— Assignment —
Would you retype the whole listing exactly, leaving its pictures out?

— Data excerpt —
>>>

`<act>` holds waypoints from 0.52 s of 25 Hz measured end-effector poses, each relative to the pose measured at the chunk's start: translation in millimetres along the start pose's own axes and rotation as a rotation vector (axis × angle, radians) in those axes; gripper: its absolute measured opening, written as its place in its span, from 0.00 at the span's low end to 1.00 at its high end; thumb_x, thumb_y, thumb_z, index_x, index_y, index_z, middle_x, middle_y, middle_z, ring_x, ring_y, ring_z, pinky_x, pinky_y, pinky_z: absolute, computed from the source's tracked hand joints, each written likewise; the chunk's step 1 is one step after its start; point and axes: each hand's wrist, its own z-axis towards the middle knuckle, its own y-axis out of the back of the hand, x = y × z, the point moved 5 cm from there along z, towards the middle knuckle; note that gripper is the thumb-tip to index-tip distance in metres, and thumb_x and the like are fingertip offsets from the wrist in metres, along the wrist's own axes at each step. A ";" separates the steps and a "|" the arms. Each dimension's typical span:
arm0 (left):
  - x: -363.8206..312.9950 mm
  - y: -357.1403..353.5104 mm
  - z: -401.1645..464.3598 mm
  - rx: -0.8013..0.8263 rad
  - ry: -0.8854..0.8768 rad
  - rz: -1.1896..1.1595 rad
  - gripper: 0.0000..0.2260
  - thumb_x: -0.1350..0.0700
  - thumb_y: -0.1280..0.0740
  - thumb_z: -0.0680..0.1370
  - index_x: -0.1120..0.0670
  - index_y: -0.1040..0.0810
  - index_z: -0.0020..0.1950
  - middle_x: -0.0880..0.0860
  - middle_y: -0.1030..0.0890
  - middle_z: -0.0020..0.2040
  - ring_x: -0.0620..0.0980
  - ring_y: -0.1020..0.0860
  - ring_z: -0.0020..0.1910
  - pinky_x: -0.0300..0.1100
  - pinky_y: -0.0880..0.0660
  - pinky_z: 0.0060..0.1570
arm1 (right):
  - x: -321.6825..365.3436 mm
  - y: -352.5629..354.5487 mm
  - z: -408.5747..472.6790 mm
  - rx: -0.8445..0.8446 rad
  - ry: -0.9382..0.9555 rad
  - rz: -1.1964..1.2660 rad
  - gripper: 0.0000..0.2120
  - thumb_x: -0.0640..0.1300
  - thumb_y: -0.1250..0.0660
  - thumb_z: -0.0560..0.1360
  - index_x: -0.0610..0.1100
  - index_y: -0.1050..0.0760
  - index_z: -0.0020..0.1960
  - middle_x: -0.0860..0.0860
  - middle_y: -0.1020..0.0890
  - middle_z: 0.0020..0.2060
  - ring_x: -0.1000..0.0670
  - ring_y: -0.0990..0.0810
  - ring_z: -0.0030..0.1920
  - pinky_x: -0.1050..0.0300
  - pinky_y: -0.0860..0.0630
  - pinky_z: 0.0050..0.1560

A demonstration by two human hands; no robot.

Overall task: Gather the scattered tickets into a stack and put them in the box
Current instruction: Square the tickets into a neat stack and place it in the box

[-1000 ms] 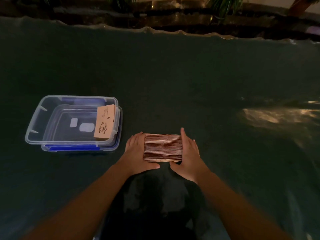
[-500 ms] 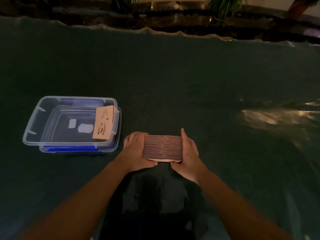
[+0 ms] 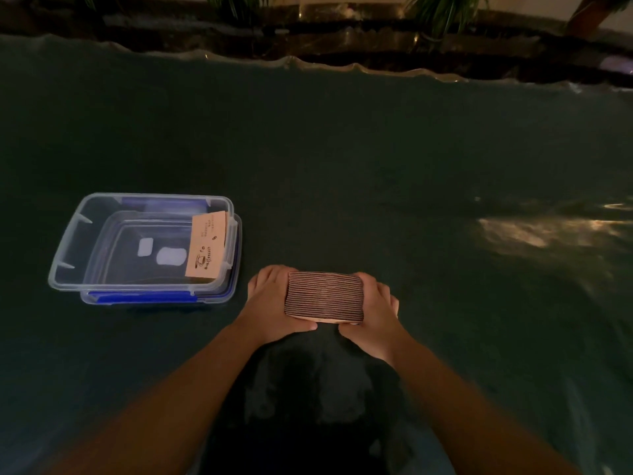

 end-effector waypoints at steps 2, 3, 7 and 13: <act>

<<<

— Output —
`<act>` holds waypoints from 0.52 s of 25 Hz measured end-effector poses, each relative to the pose measured at the chunk's start: translation in millimetres along the start pose's own axes and rotation as a rotation vector (axis × angle, radians) in those axes; gripper: its absolute measured opening, written as its place in its span, from 0.00 at the span's low end to 1.00 at its high end; thumb_x, thumb_y, thumb_z, index_x, index_y, index_z, middle_x, middle_y, middle_z, ring_x, ring_y, ring_z, pinky_x, pinky_y, pinky_z: absolute, computed from the source's tracked hand joints, each written likewise; the chunk's step 1 is one step after its start; point and axes: each hand's wrist, its own z-axis towards the middle knuckle, its own y-axis out of the back of the hand, x = y × z, the point moved 5 cm from there along z, towards the middle knuckle; note that gripper is the thumb-tip to index-tip distance in metres, and thumb_x and the like are fingertip offsets from the wrist in metres, along the wrist's own axes at each step. A ";" separates the steps and a "|" the arms. Each dimension's typical span:
arm0 (left):
  - x: -363.8206..312.9950 mm
  - y: -357.1403..353.5104 mm
  - z: -401.1645..464.3598 mm
  - rx: -0.8013..0.8263 rad
  - ry: -0.8854..0.8768 rad
  - rz: -1.1896..1.1595 rad
  - gripper: 0.0000..0.2260
  - thumb_x: -0.1350..0.0700
  - thumb_y: -0.1280..0.0740
  - thumb_z: -0.0680..0.1370
  - index_x: -0.1120..0.0670
  - index_y: -0.1040..0.0810
  - index_z: -0.0020..0.1950
  - middle_x: -0.0880..0.0860
  - middle_y: -0.1030..0.0890
  - middle_z: -0.0020..0.2040
  - ring_x: -0.0620..0.0980
  - ring_y: -0.1020..0.0860
  - ring_z: -0.0020..0.1910
  - pinky_x: -0.0300..0.1100
  - pinky_y: -0.0880..0.0660
  - pinky_z: 0.0060..0.1570
arm1 (right):
  - x: -321.6825..365.3436 mm
  - y: -352.5629..354.5487 mm
  - z: -408.5747..472.6790 mm
  - rx: -0.8445..0.8446 rad
  - ry: -0.9382..0.9555 rad
  - rz: -1.1964..1.2660 rad
  - gripper: 0.0000..0.2120
  - thumb_x: -0.0640..0.1300
  - thumb_y: -0.1250..0.0660
  - thumb_z: -0.0560..0.1360
  - index_x: -0.0610..0.1100
  - index_y: -0.1050..0.0760
  - index_z: -0.0020..0.1960
  - middle_x: -0.0860..0.0860
  - middle_y: -0.1020..0.0890
  - middle_z: 0.0020..0.2060
  - ring_x: -0.1000..0.0670
  - ring_y: -0.0990..0.0810
  - ring_z: -0.0030..0.1920
  - pinky_x: -0.1050..0.0300
  - pinky_y: -0.0860..0.0630
  - pinky_z: 0.0050..0.1560

A demonstration by two human hands; no robot.

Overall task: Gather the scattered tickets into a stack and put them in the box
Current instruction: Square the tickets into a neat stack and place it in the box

[-1000 ms] 
[-500 ms] 
[+0 ms] 

 end-effector waypoints at steps 2, 3, 7 and 13: <act>

The answer has been given in its entirety.